ИИСУС КАК ФИЛОСОФИисус – философ, во многих отношениях похожий на странствующих философов-киников. Подобно им, он проповедует всяческий отказ от потребностей, не имеет постоянного места жительства, бродит по стране, живет без семьи, ремесла и имущества. От своих учеников он требует, чтобы они обходились без денег, без обуви, без заплечного мешка и имели только одну рубашку.[179]
Он учит, что важнейшие заповеди – любовь к Богу и любовь к ближним, и этими заповедями ограничиваются все требования, которые нужно предъявлять к человеку. Такой подход находит соответствие в греческой традиции: благочестие по отношению к Богу и справедливость по отношению к людям признаются в ней за величайшие добродетели.[180]
Что касается взаимоотношений между людьми, мерилом для него служит «золотое правило»: поступайте другими так же, как хотите, чтобы они поступали с вами Это правило известно по всему миру. Многие мудрецы учили придерживаться его.[181]
Если приходится терпеть несправедливость со стороны другого, он говорит: если кто даст тебе пощечину подставь ему и другую щеку.[182] Так что здесь он придерживается того же мнения, что Сократ, учивший, что лучше стать жертвой несправедливости, чем самому совершить несправедливость.[183]
Дальше он учит: нужно любить своих врагов. Ведь и Бог делает так, что солнце светит одинаково для хороших людей и плохих. Точно то же самое мы находим у Сенеки: «Если хочешь подражать богам, оказывай так же и неблагодарным благодеяния, ведь и для разбойников восходит солнце, а моря открыты и для пиратов!».[184] Если человек видит, как другой совершает несправедливость, не нужно торопиться с осуждением. Нет совершенных людей. Каждому грозит опасность разглядеть щепку в глазу брата, а бревна в собственном глазу не заметить.[185]
Об имуществе он учит, что мы должны быть готовы не только внешне поделиться им, но и внутренне стать свободными от него. Для этого нужно преодолеть заботы, которыми, как цепями, привязывает оно нас к себе.[186] То, чему он учит, заставляет вспомнить о Диогене, жившем в бочке, который тоже презирал всякое имущество.

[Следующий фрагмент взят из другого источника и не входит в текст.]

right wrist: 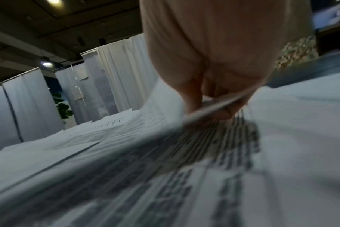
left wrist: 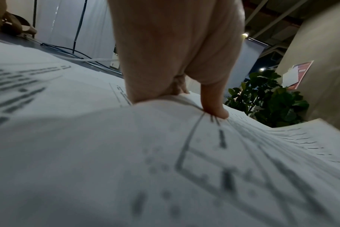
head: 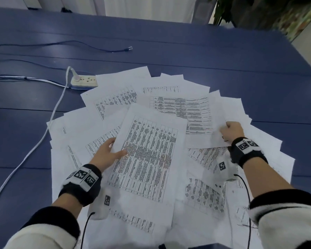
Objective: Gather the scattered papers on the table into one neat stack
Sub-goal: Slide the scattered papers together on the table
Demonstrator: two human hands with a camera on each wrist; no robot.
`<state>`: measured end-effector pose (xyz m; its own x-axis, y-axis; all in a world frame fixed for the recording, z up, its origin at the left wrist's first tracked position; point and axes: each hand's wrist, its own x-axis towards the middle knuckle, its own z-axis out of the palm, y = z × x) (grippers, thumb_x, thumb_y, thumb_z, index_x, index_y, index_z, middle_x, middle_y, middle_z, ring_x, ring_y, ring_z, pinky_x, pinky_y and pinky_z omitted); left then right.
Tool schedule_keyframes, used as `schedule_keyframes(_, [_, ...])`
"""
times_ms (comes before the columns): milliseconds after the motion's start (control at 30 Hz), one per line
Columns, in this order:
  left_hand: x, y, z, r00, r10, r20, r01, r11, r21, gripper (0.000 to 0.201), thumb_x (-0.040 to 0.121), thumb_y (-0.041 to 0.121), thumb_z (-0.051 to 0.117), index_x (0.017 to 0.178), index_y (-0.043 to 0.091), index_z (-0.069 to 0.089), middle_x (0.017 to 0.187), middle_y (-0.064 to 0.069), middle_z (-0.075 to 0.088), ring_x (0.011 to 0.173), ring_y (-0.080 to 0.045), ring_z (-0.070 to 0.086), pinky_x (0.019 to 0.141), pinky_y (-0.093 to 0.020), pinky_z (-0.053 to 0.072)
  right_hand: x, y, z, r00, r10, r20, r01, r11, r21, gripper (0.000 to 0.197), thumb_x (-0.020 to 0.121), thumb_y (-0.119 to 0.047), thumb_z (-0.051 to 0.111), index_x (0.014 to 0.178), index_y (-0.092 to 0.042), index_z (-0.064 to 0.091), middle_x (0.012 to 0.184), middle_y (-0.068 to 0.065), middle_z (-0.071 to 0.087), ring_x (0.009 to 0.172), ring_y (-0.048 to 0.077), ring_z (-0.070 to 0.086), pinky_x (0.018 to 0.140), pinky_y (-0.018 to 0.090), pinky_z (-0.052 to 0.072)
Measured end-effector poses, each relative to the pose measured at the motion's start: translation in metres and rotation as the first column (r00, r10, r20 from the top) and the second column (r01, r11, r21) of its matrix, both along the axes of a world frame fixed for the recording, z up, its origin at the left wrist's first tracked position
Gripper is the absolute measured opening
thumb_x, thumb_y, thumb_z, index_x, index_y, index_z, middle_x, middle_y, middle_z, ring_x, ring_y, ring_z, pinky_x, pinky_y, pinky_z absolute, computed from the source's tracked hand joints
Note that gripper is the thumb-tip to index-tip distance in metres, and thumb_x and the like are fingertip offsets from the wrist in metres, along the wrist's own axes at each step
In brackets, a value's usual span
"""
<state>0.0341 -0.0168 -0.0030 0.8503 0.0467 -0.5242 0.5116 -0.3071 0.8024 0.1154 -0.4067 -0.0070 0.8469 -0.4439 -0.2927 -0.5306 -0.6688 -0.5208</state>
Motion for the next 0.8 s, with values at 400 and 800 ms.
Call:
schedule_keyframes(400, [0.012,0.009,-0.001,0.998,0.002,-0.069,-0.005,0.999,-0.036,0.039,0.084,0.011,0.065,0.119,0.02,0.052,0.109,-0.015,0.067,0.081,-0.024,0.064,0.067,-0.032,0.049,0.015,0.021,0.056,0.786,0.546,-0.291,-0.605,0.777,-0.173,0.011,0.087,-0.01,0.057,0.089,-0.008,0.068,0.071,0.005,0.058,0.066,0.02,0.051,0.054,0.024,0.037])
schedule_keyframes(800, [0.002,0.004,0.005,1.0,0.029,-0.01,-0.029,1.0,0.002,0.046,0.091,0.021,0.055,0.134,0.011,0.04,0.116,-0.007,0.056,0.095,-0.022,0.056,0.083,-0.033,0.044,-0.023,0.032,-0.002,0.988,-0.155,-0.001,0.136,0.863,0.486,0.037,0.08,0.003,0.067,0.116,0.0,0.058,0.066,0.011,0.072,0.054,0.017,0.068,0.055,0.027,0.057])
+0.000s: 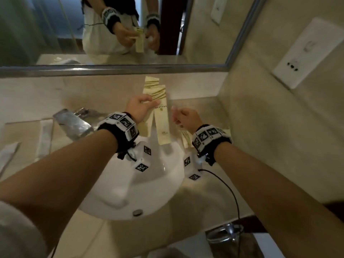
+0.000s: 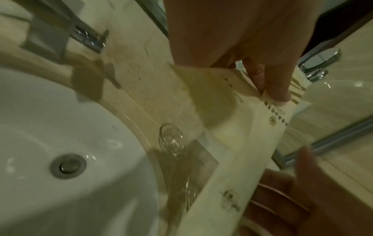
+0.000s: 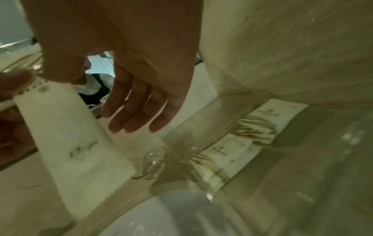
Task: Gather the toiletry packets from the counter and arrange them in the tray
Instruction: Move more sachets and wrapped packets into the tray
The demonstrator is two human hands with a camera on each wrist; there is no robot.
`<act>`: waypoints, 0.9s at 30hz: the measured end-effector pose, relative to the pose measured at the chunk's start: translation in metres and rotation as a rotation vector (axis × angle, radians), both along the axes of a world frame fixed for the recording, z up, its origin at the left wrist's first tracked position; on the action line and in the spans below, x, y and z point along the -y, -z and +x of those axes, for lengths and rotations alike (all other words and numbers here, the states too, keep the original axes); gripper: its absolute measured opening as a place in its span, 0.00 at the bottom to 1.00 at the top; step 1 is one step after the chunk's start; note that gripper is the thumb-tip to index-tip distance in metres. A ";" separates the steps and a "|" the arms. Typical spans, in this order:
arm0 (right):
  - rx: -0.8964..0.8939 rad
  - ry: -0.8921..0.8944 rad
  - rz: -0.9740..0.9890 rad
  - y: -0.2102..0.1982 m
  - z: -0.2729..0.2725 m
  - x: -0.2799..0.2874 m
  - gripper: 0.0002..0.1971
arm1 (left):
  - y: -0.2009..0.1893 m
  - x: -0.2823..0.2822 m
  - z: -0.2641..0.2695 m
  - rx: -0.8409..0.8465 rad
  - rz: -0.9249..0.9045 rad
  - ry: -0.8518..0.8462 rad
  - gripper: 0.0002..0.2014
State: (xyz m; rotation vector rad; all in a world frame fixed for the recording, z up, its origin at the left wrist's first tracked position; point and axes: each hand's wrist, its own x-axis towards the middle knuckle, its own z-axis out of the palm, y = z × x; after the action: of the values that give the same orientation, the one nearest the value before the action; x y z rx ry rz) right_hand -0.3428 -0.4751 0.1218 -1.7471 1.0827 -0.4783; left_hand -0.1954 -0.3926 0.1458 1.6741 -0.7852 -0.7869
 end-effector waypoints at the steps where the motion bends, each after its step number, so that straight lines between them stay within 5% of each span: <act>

Об агрессивном поведении он учит, что не только тот виноват, кто кого-то убивает) но и тот, кто ненавидит другого человека. Это похоже на учение философа Клеанфа. Человек, вознамерившийся украсть или убить, уже разбойник. Зло начинается с намерения. [187]
О прелюбодеянии он говорит, что человек не тогда совершает прелюбодеяние, когда спит с чужой женщиной, а когда он только еще захотел с ней переспать. Это тоже похоже на Клеанфа: «Кто допускает в себе желание, при случае совершит и сам поступок».[188]
О честности он учит, что каждое наше слово должно быть так же правдиво, как если бы оно было скреплено клятвой. Клятвы же сами по себе он отвергает. Тому же учит Эпиктет: «Клятв нужно, по возможности, вообще избегать![189]
О чистоте он учит, что нет чистых и нечистых предметов, а есть только наше отношение к ним, делающее что-либо чистым и нечистым.[190] Тут уместно будет вспомнить об одном изречении, приписываемом Фокилиду: «Не очищения делают тело чистым, а душа».[191]
О молитве говорит он, что она не должна быть многословной. Ведь Бог заранее знает, что нужно человеку.[192]
О пожертвованиях в храм он учит, что не нужно давать с целью заслужить у людей уважение, а, напротив, делать это так, чтобы левая рука не знала, что творит правая.